> _EXERCISE DETAILS_: Give back the entries below verbatim.

● ● ●

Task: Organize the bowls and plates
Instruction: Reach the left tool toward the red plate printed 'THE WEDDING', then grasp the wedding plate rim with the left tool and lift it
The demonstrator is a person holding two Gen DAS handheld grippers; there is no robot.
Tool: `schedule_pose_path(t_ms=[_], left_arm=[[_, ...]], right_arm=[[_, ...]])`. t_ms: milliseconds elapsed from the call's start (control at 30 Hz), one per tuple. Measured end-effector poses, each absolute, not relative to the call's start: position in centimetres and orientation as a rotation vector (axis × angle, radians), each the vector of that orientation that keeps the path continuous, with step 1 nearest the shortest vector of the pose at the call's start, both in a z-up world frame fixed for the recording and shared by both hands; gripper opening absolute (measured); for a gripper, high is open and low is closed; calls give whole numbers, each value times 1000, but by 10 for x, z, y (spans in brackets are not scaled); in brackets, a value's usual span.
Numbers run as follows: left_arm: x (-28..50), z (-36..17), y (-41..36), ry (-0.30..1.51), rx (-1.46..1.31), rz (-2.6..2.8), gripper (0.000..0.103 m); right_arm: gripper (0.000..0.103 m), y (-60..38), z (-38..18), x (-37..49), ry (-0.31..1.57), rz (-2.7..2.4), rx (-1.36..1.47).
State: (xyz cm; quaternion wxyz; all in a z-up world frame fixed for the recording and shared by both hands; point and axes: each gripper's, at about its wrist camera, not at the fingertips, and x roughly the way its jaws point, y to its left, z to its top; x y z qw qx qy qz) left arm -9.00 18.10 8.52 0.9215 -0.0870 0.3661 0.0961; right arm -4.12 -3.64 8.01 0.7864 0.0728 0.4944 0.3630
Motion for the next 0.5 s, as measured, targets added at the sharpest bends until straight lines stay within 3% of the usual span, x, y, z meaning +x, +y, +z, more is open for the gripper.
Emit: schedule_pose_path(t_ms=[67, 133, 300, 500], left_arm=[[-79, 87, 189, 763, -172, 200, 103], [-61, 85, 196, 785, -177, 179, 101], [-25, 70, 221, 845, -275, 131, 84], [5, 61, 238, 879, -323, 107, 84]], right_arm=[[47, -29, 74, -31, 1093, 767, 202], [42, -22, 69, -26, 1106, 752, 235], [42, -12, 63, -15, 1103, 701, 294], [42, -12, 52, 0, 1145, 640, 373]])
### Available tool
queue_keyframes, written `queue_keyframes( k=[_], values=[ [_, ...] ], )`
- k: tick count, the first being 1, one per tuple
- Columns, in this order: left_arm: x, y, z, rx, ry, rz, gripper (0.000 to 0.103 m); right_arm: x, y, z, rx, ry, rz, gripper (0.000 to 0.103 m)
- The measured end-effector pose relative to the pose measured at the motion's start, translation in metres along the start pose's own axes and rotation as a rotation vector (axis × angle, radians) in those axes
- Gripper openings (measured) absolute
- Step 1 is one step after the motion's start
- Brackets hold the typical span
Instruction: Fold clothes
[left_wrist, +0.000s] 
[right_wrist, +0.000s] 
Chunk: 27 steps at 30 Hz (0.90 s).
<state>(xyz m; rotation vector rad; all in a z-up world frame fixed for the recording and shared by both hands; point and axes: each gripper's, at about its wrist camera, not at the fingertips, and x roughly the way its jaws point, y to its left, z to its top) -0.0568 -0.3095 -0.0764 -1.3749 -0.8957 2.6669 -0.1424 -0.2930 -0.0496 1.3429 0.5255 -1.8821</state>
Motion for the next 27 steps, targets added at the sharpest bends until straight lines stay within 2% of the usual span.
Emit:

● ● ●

> _OUTPUT OF THE TASK_:
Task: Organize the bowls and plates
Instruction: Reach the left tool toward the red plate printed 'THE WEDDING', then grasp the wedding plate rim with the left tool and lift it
The demonstrator is a person holding two Gen DAS handheld grippers; there is no robot.
Tool: `schedule_pose_path(t_ms=[_], left_arm=[[_, ...]], right_arm=[[_, ...]])`. t_ms: milliseconds elapsed from the call's start (control at 30 Hz), one per tuple. Measured end-effector poses, each absolute, not relative to the call's start: position in centimetres and orientation as a rotation vector (axis × angle, radians), each the vector of that orientation that keeps the path continuous, with step 1 nearest the shortest vector of the pose at the call's start, both in a z-up world frame fixed for the recording and shared by both hands; gripper opening absolute (measured); for a gripper, high is open and low is closed; calls give whole numbers, each value times 1000, but by 10 for x, z, y (spans in brackets are not scaled); in brackets, a value's usual span.
Numbers run as follows: left_arm: x (-28..50), z (-36..17), y (-41..36), ry (-0.30..1.51), rx (-1.46..1.31), rz (-2.6..2.8), gripper (0.000..0.103 m); right_arm: gripper (0.000..0.103 m), y (-60..38), z (-38..18), x (-37..49), ry (-0.31..1.57), rz (-2.7..2.4), rx (-1.36..1.47).
State: (xyz cm; quaternion wxyz; all in a z-up world frame fixed for the recording and shared by both hands; point and axes: each gripper's, at about its wrist camera, not at the fingertips, and x roughly the way its jaws point, y to its left, z to its top; x y z qw qx qy qz) left arm -9.00 18.10 8.52 0.9215 -0.0870 0.3661 0.0961; right arm -4.12 -3.64 8.01 0.7864 0.0728 0.4944 0.3630
Motion for the next 0.5 s, as measured, targets added at the sharpest bends until straight lines stay within 3% of the usual span, x, y, z meaning +x, +y, +z, more is open for the gripper.
Emit: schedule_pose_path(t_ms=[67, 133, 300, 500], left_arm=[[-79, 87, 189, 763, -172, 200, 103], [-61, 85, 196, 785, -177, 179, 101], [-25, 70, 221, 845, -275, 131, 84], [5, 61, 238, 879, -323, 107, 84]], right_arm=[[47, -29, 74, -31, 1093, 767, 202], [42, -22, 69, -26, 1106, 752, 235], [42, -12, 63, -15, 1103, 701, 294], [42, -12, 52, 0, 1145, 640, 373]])
### Available tool
queue_keyframes, written `queue_keyframes( k=[_], values=[ [_, ...] ], )`
- k: tick count, the first being 1, one per tuple
- Columns, in this order: left_arm: x, y, z, rx, ry, rz, gripper (0.000 to 0.103 m); right_arm: x, y, z, rx, ry, rz, gripper (0.000 to 0.103 m)
- The measured end-effector pose relative to the pose measured at the motion's start, translation in metres along the start pose's own axes and rotation as a rotation vector (axis × angle, radians) in those axes
- Gripper openings (measured) absolute
- Step 1 is one step after the motion's start
- Brackets hold the typical span
Instruction: Fold clothes
[left_wrist, +0.000s] 
[right_wrist, +0.000s] 
Chunk: 27 steps at 30 Hz (0.90 s).
<state>(xyz m; rotation vector rad; all in a z-up world frame fixed for the recording and shared by both hands; point and axes: each gripper's, at about its wrist camera, not at the fingertips, and x roughly the way its jaws point, y to its left, z to its top) -0.0568 -0.3095 -0.0764 -1.3749 -0.8957 2.6669 -0.1424 -0.2930 -0.0496 1.3429 0.5255 -1.8821</state>
Motion for the next 27 steps, targets added at the sharpest bends until straight lines stay within 2% of the usual span.
Emit:

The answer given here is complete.